I had come up with the curious practice of giving her cellphone a name, because like all Filipinas she just could not be parted from it. So is Celly a mere overpriced piece of plastic, or a member of the family? Well, as a family member, she has to have a name. Thus, Celly, which Mel pronounces with her magical accent.
So we went to an Internet cafe and in about 15 minutes I was able to figure out Celly's virus problem and how to fix it. The http://www.f-secure.com/ web site has details and a removal program.

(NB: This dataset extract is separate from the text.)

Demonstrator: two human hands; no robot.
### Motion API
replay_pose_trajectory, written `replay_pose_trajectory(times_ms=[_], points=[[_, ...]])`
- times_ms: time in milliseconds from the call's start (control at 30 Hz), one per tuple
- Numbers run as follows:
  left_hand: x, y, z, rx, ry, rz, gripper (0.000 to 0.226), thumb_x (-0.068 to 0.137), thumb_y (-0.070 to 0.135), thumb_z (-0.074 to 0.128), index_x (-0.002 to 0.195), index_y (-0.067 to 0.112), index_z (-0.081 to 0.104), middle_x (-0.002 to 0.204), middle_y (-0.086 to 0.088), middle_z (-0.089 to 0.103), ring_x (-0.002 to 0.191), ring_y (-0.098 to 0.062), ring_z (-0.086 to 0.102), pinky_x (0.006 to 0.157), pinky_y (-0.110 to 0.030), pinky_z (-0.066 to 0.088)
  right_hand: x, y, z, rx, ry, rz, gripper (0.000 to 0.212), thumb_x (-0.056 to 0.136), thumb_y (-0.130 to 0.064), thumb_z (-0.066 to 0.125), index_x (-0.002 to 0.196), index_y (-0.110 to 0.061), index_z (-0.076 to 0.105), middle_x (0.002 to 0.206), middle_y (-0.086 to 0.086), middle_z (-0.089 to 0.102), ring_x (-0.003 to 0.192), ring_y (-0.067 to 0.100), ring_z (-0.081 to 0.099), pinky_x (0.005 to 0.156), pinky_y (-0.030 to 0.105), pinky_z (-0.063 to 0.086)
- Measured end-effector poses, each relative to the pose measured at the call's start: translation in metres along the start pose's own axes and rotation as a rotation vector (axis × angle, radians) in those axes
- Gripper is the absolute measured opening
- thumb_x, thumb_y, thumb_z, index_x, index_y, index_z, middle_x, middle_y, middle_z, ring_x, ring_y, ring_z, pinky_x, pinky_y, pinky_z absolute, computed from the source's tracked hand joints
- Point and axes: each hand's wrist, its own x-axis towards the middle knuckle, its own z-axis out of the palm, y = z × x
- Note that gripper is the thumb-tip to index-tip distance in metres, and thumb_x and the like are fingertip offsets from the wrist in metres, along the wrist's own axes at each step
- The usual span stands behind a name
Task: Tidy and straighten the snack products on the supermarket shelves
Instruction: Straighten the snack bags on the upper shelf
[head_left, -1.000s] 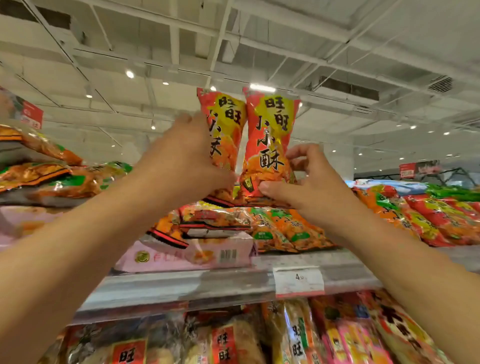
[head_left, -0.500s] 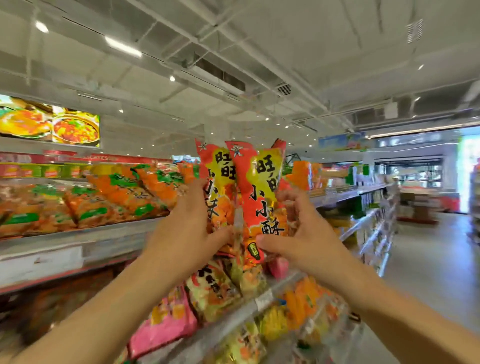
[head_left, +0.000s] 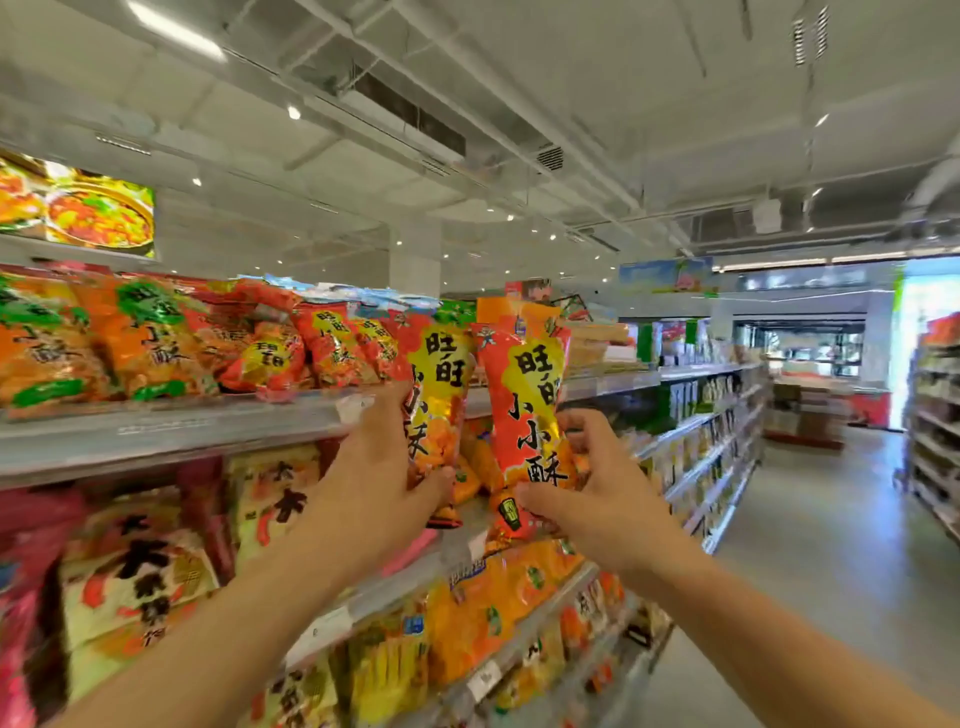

It's interesting to see a third-world country beating the US in acceptance of modern cellphones. Some people here have Blackberries, but they are business tools more than personal status symbols. I don't know anyone who considers their cellphone a symbol of affluence. We like buying overpriced cars more.
Does anyone here have a fancy cellphone? Why'd you buy it? Or why did you decide against getting one?